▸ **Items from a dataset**

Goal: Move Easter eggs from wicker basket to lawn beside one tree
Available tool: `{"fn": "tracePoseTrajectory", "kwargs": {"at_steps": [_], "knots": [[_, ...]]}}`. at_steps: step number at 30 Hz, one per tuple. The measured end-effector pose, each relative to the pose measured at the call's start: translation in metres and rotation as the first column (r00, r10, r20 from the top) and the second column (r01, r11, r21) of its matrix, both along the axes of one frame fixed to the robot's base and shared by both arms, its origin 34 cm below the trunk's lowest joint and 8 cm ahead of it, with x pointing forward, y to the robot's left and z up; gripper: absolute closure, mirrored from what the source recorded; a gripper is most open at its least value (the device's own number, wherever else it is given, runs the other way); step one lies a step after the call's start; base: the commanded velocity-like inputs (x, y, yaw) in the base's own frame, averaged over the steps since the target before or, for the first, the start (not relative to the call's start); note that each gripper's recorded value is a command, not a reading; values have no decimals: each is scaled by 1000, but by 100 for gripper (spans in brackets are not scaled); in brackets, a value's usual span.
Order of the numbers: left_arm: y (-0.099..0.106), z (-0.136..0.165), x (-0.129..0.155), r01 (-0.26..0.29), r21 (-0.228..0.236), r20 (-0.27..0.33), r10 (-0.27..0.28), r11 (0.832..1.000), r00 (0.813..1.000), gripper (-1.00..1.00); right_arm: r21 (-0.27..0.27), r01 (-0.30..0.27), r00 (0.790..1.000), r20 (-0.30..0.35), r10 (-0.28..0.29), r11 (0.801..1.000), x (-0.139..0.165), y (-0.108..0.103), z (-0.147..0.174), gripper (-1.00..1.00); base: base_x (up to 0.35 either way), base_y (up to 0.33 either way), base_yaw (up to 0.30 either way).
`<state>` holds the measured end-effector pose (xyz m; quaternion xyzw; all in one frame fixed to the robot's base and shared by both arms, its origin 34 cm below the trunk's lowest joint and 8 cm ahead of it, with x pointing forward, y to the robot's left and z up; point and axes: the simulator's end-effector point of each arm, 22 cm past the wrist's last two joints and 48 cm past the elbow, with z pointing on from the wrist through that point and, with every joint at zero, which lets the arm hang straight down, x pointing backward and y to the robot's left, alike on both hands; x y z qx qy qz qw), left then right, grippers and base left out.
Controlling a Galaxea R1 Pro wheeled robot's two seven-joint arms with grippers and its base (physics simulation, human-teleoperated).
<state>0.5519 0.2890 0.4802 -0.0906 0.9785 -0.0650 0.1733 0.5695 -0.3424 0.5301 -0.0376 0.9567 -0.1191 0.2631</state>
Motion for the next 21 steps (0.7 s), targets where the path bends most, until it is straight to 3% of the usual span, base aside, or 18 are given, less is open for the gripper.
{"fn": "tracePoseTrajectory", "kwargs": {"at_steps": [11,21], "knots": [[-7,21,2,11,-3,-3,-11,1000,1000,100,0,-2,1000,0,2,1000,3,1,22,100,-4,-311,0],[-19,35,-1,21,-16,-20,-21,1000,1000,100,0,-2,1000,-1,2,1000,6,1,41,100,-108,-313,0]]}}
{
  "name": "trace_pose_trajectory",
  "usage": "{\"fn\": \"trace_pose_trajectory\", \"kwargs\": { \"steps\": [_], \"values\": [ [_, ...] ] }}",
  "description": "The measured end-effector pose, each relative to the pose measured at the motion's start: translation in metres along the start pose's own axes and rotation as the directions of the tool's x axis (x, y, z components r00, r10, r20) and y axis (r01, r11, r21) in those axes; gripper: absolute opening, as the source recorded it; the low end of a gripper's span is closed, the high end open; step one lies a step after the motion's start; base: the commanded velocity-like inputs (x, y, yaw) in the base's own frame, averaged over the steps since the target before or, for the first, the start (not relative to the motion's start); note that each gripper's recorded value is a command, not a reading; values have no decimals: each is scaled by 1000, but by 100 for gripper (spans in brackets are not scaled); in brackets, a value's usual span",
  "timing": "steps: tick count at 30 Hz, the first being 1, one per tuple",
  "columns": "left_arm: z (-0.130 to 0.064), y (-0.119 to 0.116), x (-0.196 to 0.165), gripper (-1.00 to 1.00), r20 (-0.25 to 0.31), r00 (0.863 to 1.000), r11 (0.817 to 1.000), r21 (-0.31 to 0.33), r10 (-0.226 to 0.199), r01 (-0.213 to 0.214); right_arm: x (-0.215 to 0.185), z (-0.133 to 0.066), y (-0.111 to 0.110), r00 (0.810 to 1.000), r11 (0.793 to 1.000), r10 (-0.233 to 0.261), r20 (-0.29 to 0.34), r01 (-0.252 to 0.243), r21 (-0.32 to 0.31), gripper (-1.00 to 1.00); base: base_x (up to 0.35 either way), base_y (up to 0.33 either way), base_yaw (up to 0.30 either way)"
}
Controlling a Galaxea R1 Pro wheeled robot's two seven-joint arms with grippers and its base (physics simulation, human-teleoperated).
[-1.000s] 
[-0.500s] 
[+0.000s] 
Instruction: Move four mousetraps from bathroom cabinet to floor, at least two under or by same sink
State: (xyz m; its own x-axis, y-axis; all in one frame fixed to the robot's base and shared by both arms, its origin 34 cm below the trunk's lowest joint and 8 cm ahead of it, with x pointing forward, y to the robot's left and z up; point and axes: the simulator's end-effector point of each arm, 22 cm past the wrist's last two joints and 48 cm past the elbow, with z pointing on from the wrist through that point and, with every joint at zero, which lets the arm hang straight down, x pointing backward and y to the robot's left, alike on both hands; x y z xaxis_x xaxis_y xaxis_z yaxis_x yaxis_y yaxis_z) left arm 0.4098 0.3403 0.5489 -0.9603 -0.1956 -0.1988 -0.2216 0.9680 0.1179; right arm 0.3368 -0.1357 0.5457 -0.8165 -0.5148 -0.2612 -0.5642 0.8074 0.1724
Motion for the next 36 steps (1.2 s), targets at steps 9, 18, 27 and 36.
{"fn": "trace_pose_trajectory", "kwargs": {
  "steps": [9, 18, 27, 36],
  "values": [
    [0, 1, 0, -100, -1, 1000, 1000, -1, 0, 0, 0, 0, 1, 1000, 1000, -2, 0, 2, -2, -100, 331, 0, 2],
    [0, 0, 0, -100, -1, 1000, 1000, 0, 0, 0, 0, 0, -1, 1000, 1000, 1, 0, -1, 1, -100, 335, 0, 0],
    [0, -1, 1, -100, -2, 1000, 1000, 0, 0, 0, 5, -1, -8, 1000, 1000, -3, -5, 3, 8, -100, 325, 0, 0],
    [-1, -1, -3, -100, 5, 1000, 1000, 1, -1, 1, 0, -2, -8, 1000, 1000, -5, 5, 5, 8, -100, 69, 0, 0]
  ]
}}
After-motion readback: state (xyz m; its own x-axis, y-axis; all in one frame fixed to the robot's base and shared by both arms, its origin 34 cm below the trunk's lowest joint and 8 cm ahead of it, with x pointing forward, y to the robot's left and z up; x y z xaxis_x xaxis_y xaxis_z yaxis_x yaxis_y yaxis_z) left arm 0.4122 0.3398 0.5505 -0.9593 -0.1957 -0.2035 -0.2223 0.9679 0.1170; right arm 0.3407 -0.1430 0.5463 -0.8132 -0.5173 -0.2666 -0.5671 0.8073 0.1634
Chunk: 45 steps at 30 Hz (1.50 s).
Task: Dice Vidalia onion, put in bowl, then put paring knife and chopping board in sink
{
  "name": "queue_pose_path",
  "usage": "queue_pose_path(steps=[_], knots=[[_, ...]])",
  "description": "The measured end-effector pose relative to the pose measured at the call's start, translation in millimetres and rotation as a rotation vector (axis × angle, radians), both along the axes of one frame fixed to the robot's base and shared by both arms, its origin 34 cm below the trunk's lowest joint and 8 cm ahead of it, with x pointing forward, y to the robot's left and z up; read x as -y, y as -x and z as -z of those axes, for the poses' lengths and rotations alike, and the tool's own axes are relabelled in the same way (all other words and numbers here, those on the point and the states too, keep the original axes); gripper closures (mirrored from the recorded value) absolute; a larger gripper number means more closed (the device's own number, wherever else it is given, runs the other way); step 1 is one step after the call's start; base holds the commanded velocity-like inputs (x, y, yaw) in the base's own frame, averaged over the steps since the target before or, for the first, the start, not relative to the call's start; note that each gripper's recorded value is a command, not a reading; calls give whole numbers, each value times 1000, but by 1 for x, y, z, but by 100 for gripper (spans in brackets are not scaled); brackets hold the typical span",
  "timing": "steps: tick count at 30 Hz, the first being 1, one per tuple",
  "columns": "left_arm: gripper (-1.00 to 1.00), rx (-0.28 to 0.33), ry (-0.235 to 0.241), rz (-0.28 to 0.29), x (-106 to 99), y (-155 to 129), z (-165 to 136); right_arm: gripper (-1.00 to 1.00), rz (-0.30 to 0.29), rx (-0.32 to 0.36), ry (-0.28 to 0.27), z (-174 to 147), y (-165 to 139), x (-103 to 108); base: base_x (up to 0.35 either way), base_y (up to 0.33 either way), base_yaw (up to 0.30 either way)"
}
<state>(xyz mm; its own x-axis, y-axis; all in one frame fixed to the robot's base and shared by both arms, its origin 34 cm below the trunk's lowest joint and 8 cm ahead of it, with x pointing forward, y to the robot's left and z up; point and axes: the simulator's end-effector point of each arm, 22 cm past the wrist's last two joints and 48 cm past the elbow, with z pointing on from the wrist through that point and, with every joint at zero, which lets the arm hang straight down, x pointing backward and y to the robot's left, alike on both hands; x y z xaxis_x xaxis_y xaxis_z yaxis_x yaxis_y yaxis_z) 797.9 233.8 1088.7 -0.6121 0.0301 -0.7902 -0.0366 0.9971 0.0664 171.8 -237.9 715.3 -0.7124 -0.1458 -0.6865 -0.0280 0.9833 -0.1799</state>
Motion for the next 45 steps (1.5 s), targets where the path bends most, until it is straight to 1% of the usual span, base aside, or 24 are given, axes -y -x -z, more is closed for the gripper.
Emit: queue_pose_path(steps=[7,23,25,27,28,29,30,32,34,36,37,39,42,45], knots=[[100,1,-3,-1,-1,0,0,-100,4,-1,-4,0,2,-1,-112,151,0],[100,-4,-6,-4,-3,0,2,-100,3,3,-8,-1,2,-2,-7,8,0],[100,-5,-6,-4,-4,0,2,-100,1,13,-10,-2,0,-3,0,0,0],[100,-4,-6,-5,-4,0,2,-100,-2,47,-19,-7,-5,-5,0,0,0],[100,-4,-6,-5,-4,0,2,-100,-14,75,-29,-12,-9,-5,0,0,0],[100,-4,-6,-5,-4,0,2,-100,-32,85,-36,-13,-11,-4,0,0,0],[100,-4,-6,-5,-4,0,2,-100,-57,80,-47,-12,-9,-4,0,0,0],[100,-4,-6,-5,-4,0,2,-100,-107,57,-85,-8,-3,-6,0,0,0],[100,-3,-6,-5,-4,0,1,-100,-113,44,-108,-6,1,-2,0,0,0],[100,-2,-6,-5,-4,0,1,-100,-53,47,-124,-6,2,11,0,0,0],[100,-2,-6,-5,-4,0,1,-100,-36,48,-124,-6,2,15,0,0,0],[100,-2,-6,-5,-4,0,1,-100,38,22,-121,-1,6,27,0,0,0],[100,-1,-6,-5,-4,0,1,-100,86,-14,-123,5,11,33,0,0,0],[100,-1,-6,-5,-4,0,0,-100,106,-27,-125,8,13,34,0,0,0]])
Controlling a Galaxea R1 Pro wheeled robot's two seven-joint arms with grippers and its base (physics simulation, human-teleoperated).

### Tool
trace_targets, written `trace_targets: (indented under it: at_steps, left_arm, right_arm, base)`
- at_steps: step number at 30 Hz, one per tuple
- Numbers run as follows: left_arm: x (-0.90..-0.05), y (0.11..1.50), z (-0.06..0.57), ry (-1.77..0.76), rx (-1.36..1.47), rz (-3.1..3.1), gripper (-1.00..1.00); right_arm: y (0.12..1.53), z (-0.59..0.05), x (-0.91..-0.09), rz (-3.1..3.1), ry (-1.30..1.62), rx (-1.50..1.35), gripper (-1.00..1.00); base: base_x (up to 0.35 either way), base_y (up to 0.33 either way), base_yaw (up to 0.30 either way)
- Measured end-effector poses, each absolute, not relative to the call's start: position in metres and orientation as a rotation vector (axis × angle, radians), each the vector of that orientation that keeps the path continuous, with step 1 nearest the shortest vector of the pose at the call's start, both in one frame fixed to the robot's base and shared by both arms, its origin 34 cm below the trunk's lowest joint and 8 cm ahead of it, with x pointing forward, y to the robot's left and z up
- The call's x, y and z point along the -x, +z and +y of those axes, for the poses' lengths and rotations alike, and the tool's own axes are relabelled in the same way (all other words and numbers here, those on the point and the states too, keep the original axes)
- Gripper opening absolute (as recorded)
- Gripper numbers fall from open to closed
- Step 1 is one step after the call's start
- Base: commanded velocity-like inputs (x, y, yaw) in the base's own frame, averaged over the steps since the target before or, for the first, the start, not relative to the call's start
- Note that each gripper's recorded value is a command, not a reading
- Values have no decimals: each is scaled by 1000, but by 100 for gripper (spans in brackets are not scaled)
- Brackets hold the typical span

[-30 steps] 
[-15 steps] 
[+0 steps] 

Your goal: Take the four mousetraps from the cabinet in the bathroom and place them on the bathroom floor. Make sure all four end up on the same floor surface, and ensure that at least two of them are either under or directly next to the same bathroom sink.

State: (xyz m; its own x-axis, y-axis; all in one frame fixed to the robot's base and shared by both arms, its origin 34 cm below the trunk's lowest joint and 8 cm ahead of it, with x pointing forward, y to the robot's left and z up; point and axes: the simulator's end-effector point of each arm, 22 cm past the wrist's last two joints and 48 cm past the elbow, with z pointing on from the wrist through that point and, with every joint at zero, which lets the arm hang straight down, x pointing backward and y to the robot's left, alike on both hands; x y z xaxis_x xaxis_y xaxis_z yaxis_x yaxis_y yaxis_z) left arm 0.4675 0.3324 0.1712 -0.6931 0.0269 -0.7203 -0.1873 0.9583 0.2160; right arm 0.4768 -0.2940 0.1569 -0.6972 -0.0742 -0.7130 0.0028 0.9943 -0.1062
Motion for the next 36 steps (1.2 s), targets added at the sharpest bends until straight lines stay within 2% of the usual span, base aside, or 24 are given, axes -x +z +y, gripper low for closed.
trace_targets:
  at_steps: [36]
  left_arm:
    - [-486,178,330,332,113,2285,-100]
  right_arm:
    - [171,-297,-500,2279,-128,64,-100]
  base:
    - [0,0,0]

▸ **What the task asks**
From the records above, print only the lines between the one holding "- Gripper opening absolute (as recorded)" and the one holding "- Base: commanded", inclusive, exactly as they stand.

▸ **Response for this exercise**
- Gripper opening absolute (as recorded)
- Gripper numbers fall from open to closed
- Step 1 is one step after the call's start
- Base: commanded velocity-like inputs (x, y, yaw) in the base's own frame, averaged over the steps since the target before or, for the first, the start, not relative to the call's start

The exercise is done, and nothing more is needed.